Every line holding the string "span" should be copied from the listing.
#####
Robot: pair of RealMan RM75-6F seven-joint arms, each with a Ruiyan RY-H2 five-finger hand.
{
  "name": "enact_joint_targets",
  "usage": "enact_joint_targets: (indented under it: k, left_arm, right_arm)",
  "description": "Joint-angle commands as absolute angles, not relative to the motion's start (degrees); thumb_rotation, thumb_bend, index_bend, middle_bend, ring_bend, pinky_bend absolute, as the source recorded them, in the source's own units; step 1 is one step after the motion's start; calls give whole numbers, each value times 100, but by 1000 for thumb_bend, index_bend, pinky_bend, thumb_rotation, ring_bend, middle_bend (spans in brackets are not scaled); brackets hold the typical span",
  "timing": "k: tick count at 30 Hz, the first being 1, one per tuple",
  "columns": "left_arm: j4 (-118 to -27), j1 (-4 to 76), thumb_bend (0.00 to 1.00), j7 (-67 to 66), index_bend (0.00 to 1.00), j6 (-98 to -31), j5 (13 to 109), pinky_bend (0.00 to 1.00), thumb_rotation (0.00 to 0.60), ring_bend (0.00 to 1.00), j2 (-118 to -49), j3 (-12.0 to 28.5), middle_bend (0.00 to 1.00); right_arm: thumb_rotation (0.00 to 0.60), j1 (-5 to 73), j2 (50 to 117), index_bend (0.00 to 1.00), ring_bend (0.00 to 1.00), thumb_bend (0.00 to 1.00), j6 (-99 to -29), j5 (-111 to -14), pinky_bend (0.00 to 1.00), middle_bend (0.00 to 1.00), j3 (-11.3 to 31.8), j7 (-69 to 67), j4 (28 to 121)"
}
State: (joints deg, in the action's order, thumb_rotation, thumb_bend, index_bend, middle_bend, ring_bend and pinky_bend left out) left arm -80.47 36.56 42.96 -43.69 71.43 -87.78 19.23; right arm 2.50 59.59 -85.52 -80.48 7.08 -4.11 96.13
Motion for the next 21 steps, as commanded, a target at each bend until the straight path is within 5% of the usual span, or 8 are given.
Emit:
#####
**RESULT BELOW**
  "description": "Joint-angle commands as absolute angles, not relative to the motion's start (degrees); thumb_rotation, thumb_bend, index_bend, middle_bend, ring_bend, pinky_bend absolute, as the source recorded them, in the source's own units; step 1 is one step after the motion's start; calls give whole numbers, each value times 100, but by 1000 for thumb_bend, index_bend, pinky_bend, thumb_rotation, ring_bend, middle_bend (spans in brackets are not scaled); brackets hold the typical span",
Motion for the next 21 steps, as commanded, a target at each bend until the straight path is within 5% of the usual span, or 8 are given.

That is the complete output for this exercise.